Alzheimer’s disease (AD) remains the only leading cause of death for which no disease-modifying treatment exists, and age is by far the greatest risk factor. It is now estimated that 1/3 of older individuals in the U.S. will die with dementia, largely due to AD. Our findings, convergent with reports from autopsy cohorts, CSF and other PET amyloid imaging studies, indicate that a similar proportion of 1/3 of clinically normal (CN) older individuals harbor evidence of amyloid-β (Aβ) accumulation, one of the hallmark pathologies of AD.

It remains unknown whether the majority of these Aβ+ CN will progress to the symptomatic stages of AD and over what time frame; however, the accumulated longitudinal data suggests that many of these individuals are indeed in the “preclinical stages of AD” and are at increased risk for cognitive decline.
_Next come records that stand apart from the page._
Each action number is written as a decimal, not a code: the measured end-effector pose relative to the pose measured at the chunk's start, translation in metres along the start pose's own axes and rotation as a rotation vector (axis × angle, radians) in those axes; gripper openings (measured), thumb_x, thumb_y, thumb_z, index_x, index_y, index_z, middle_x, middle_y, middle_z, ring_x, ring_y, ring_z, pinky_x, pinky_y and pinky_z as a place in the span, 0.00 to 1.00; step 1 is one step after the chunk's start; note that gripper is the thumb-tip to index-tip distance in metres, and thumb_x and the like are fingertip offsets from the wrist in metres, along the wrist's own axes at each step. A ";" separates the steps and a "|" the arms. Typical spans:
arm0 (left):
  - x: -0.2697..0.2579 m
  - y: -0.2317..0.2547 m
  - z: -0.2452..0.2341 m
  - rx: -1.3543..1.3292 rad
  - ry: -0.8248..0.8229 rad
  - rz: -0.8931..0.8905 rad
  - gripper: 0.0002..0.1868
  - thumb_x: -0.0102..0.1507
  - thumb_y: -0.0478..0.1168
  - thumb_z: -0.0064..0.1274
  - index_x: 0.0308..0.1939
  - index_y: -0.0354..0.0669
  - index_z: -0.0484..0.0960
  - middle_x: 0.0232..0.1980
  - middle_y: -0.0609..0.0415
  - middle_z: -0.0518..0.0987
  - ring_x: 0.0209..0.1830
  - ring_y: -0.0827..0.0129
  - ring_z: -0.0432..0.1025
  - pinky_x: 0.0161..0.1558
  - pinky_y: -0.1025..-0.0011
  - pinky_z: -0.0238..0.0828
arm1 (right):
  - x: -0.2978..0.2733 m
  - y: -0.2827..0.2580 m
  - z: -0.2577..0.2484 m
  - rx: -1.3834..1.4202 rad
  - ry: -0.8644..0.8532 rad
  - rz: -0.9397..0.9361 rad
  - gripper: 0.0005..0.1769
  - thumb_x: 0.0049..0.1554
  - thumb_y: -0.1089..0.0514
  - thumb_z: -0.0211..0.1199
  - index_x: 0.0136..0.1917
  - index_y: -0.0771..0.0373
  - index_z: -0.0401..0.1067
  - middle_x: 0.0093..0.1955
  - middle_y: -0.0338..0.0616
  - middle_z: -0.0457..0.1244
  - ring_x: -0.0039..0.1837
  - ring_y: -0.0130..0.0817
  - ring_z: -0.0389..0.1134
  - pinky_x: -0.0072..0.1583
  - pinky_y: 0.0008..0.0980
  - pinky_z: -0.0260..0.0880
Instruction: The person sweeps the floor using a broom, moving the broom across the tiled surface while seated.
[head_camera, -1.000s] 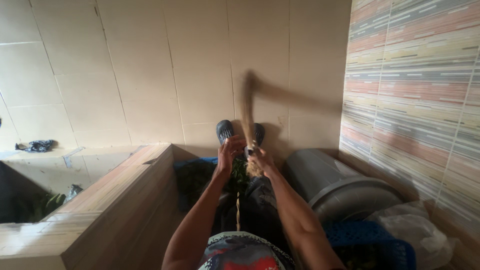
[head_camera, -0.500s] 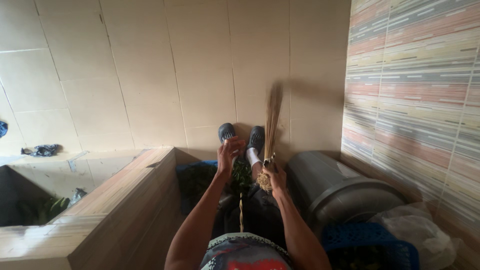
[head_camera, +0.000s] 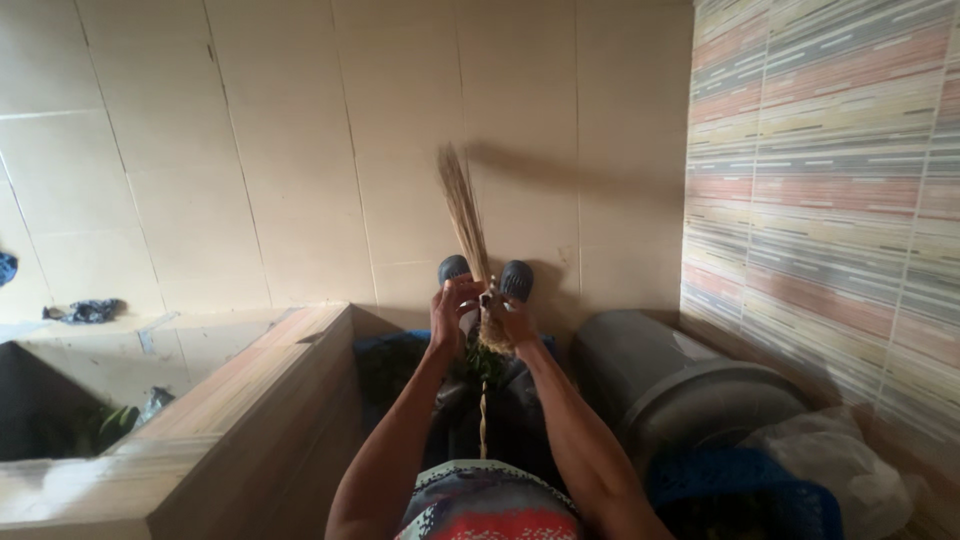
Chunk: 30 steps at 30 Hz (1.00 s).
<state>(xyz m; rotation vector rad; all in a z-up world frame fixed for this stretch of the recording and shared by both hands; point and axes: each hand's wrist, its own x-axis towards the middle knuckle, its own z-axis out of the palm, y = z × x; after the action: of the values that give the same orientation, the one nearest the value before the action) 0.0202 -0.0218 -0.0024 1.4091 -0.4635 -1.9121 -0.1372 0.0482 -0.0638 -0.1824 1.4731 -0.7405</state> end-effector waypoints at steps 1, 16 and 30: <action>0.003 0.000 -0.002 0.001 -0.005 0.002 0.35 0.71 0.62 0.37 0.65 0.33 0.74 0.57 0.42 0.83 0.57 0.59 0.77 0.55 0.60 0.72 | -0.003 -0.005 -0.005 0.111 -0.025 -0.019 0.17 0.58 0.55 0.65 0.59 0.64 0.74 0.38 0.35 0.67 0.36 0.22 0.67 0.38 0.26 0.68; 0.023 0.002 0.008 0.033 0.009 -0.035 0.32 0.72 0.60 0.37 0.64 0.37 0.76 0.54 0.46 0.83 0.51 0.63 0.76 0.52 0.63 0.71 | -0.025 -0.040 -0.084 0.053 0.315 0.106 0.24 0.55 0.57 0.68 0.63 0.67 0.75 0.38 0.38 0.64 0.33 0.25 0.61 0.36 0.30 0.60; 0.027 0.015 0.038 0.067 0.048 -0.045 0.35 0.70 0.63 0.35 0.68 0.39 0.71 0.59 0.46 0.82 0.61 0.61 0.75 0.59 0.60 0.69 | 0.030 -0.051 -0.042 0.003 0.029 0.174 0.34 0.54 0.57 0.66 0.73 0.57 0.66 0.28 0.42 0.61 0.26 0.30 0.59 0.29 0.34 0.57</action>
<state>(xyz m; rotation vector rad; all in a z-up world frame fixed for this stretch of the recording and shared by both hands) -0.0146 -0.0560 0.0015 1.5171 -0.4810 -1.9099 -0.1960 0.0062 -0.0666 -0.0403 1.4944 -0.6073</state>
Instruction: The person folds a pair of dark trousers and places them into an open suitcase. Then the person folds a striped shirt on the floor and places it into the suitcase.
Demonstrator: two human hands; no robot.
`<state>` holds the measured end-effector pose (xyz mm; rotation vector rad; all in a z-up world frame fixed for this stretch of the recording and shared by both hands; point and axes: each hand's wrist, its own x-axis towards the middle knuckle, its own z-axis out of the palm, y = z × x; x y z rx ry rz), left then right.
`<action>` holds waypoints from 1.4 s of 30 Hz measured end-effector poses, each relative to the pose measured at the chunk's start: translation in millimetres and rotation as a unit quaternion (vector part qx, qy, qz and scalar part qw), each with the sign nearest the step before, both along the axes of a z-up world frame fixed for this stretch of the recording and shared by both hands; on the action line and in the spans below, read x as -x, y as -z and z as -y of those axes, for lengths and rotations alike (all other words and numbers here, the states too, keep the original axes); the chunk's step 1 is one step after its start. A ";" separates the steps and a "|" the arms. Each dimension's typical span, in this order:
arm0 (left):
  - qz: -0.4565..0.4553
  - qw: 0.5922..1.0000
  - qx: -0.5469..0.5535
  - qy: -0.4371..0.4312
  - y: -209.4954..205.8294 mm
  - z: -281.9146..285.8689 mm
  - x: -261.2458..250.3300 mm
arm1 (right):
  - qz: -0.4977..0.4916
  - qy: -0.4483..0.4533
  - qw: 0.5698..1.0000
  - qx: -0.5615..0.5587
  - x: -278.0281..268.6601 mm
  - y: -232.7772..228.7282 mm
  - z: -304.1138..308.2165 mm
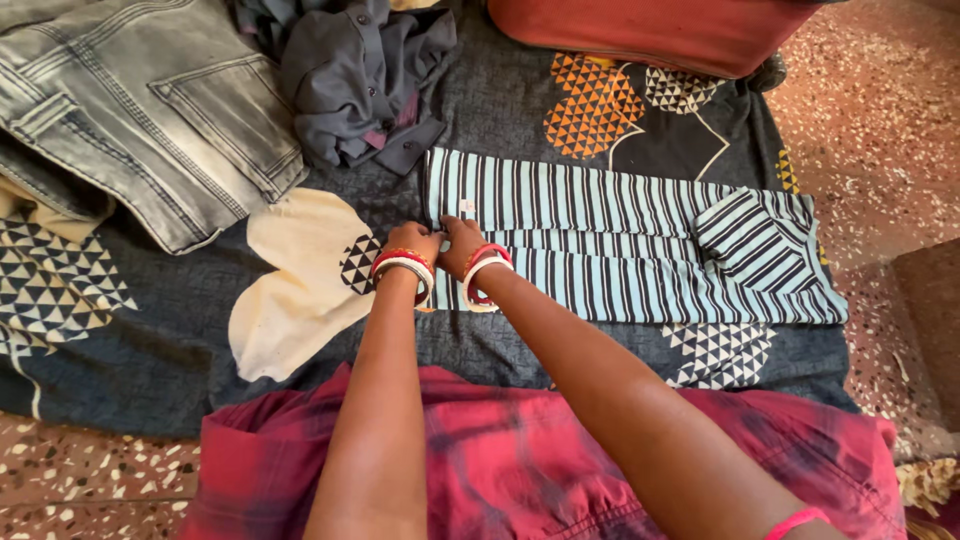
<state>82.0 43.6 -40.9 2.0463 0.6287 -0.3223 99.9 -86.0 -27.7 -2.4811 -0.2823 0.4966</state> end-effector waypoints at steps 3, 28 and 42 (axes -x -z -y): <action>0.030 0.999 0.033 -0.012 9.6 1.6 -1.9 | 0.016 0.019 1.000 -0.015 -0.7 3.2 -1.8; 0.124 0.988 -0.094 0.008 -19.6 11.7 20.6 | -0.186 0.215 0.898 -0.335 -6.8 -10.9 53.0; 0.109 0.978 -0.176 0.009 -36.9 21.1 34.3 | -0.188 0.195 0.900 -0.343 -8.9 -10.5 58.3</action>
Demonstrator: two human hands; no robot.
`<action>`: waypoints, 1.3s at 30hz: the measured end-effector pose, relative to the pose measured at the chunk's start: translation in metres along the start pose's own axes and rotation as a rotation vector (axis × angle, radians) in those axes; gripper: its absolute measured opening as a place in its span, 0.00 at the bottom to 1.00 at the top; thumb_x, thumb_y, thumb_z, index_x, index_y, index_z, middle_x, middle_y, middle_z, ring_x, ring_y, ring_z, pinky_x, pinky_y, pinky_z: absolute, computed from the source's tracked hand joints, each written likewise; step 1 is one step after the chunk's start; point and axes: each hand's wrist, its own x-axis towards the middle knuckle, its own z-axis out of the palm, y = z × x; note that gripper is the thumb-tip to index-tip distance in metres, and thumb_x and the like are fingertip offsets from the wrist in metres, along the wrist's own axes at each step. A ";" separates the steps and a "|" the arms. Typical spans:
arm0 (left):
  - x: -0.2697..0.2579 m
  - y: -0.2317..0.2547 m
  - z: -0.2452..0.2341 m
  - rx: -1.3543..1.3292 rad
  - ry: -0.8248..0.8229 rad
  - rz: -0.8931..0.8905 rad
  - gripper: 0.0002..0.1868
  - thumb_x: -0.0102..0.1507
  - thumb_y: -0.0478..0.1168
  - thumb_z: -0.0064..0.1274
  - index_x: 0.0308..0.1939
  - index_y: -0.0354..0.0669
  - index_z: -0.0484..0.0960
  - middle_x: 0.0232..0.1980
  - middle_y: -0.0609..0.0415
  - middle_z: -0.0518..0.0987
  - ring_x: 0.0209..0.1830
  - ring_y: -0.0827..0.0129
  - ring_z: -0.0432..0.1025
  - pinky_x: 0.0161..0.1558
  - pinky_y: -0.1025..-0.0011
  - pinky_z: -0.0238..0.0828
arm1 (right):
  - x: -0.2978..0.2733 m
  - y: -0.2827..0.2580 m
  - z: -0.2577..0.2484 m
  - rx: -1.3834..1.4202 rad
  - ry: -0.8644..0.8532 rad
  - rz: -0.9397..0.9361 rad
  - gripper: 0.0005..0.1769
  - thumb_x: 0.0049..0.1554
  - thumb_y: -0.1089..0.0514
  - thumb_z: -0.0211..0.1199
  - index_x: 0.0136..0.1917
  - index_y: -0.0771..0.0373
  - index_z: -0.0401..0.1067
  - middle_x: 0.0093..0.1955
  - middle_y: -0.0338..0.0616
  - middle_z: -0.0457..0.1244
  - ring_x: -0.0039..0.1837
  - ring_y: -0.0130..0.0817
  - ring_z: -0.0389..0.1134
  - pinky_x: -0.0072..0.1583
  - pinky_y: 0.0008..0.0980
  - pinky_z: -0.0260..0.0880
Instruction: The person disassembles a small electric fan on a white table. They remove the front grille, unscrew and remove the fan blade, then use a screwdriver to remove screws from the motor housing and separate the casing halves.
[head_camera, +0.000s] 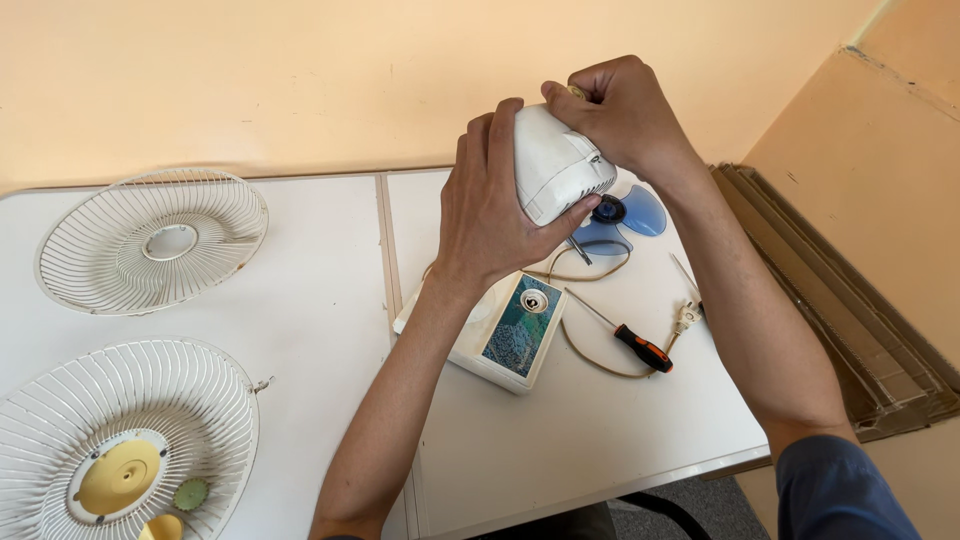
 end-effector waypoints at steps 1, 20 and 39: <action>0.002 0.000 -0.001 0.006 -0.003 0.003 0.58 0.55 0.68 0.70 0.72 0.33 0.58 0.60 0.38 0.68 0.58 0.52 0.71 0.45 0.59 0.79 | 0.003 0.003 0.000 0.014 0.025 -0.042 0.34 0.66 0.51 0.65 0.22 0.62 0.59 0.20 0.29 0.47 0.25 0.17 0.42 0.29 0.28 0.40; 0.003 0.002 -0.005 0.018 -0.010 0.068 0.60 0.51 0.68 0.72 0.71 0.32 0.60 0.59 0.41 0.68 0.56 0.54 0.71 0.42 0.60 0.78 | -0.002 0.019 0.011 0.098 0.228 -0.177 0.26 0.61 0.64 0.64 0.22 0.62 0.65 0.20 0.29 0.53 0.26 0.14 0.50 0.30 0.24 0.46; 0.004 0.003 -0.007 0.035 0.008 0.093 0.58 0.51 0.68 0.71 0.69 0.32 0.61 0.57 0.42 0.68 0.55 0.54 0.69 0.40 0.62 0.77 | -0.011 0.001 0.011 0.161 0.248 -0.086 0.30 0.64 0.60 0.65 0.21 0.60 0.61 0.20 0.29 0.51 0.25 0.15 0.47 0.30 0.25 0.42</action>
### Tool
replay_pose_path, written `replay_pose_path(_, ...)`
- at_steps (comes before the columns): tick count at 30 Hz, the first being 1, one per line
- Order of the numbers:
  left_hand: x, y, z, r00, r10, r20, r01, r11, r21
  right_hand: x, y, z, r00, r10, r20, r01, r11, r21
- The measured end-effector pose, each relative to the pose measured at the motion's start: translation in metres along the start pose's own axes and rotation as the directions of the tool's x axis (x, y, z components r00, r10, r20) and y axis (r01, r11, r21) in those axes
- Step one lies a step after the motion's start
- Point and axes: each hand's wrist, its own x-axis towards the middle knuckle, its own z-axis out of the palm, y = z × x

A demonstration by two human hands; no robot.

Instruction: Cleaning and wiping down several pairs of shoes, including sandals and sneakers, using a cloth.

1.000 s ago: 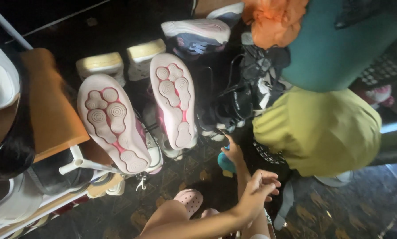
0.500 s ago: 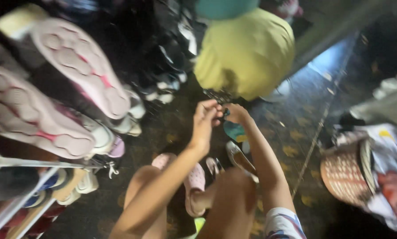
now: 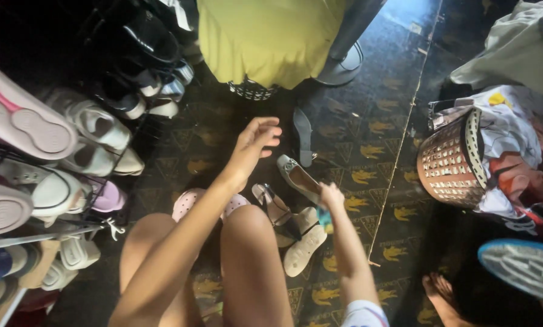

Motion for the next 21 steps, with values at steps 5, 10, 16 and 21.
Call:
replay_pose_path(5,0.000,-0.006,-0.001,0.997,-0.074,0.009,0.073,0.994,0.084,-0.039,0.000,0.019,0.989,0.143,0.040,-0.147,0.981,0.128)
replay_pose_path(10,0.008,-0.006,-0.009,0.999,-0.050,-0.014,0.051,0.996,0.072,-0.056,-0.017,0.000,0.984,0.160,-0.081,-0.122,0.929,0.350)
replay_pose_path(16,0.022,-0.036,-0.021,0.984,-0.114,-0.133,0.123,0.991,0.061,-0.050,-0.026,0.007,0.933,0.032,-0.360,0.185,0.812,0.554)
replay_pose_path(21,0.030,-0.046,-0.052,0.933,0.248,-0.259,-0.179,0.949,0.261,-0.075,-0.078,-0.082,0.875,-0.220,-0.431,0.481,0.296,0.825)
The challenge is that Aβ is only one piece of the puzzle, and our findings thus far support the hypothesis that evidence of Aβ is necessary, but not sufficient in isolation, to predict imminent decline along the AD trajectory. 

Through the Harvard Aging Brain Study (HABS), we are continuing our quest to both identify which markers, and likely the combination of these markers, that will more accurately predict the emergence of clinical symptoms and the rate of subsequent decline at the individual level. The overall goal of HABS is to elucidate the earliest changes in molecular, functional and structural imaging markers that signal the transition from normal cognition to progressive cognitive decline along the trajectory of preclinical Alzheimer's Disease.